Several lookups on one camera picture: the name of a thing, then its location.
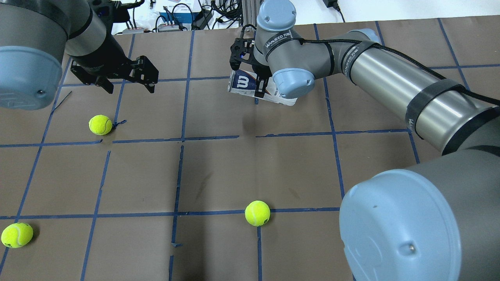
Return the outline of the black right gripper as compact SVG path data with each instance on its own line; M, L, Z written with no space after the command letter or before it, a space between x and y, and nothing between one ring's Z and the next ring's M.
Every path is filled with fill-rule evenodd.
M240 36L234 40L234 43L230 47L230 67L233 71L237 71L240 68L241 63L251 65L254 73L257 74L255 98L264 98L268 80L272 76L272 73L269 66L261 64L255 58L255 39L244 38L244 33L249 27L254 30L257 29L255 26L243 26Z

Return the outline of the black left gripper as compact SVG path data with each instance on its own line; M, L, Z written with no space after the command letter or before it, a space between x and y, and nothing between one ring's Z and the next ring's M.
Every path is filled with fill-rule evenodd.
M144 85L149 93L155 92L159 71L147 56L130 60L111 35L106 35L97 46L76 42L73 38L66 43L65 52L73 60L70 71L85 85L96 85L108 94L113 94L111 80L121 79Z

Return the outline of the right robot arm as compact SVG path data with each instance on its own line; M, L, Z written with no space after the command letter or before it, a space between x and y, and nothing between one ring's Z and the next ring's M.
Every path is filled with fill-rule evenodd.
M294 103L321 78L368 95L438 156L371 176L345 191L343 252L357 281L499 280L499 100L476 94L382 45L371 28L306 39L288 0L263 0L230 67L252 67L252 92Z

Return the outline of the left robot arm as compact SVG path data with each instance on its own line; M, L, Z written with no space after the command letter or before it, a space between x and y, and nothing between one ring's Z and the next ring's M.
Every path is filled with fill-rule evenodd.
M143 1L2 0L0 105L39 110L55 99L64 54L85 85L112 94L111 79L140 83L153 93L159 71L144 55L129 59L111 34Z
--
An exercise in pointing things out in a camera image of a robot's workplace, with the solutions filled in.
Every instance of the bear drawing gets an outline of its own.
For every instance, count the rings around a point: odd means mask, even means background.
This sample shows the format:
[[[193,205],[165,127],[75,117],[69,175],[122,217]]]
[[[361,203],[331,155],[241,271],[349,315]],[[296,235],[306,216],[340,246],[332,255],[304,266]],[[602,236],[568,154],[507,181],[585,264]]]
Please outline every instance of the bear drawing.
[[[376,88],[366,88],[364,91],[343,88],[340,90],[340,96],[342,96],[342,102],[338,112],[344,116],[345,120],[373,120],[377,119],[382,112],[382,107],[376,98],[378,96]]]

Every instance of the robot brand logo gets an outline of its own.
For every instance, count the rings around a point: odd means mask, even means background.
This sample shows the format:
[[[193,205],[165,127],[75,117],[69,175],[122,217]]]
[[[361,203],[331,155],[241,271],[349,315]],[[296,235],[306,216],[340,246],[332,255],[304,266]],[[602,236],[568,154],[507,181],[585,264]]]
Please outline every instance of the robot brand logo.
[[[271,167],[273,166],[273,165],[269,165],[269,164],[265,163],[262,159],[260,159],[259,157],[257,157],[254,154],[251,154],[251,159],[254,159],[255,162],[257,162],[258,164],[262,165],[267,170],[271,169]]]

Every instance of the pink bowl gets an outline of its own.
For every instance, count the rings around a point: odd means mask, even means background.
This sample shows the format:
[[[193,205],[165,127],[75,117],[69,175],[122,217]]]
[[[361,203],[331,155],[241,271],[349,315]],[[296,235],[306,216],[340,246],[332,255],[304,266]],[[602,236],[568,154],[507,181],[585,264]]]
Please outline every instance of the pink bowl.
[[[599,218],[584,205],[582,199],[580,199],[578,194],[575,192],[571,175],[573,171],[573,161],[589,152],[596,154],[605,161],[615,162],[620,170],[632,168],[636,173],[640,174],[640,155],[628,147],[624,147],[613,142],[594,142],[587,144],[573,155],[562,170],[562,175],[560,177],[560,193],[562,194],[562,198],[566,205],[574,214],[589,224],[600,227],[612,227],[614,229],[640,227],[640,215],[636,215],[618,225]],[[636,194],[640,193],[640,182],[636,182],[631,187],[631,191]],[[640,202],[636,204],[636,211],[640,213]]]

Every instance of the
==
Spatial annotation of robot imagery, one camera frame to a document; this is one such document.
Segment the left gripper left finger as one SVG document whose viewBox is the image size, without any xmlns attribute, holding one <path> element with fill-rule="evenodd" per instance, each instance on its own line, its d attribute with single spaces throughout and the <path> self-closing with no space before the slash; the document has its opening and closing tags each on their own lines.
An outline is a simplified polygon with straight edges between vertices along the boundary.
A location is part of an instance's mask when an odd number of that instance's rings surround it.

| Assignment |
Each line of the listing above that includes the word "after" should be copied.

| Task output |
Return the outline of the black right gripper as compact SVG path data with each instance on its own line; M, L, Z written with no space after the command letter or before it, a space between x and y, and nothing between one ring's Z and the next ring's M.
Return the outline of the black left gripper as compact SVG path data with each instance on its own line; M, L, Z written with no space after the command letter or before it, a space between x and y, and nothing between one ring's Z and the next ring's M.
Return the outline of the right robot arm as compact SVG path data with each instance on its own line; M, L, Z written with no space after the command letter or before it, a space between x and y, and nothing between one ring's Z and the next ring's M.
Return the outline of the left robot arm as compact SVG path data with each instance on its own line; M, L, Z written with no space after the command letter or before it, a space between x and y, and nothing between one ring's Z and the next ring's M.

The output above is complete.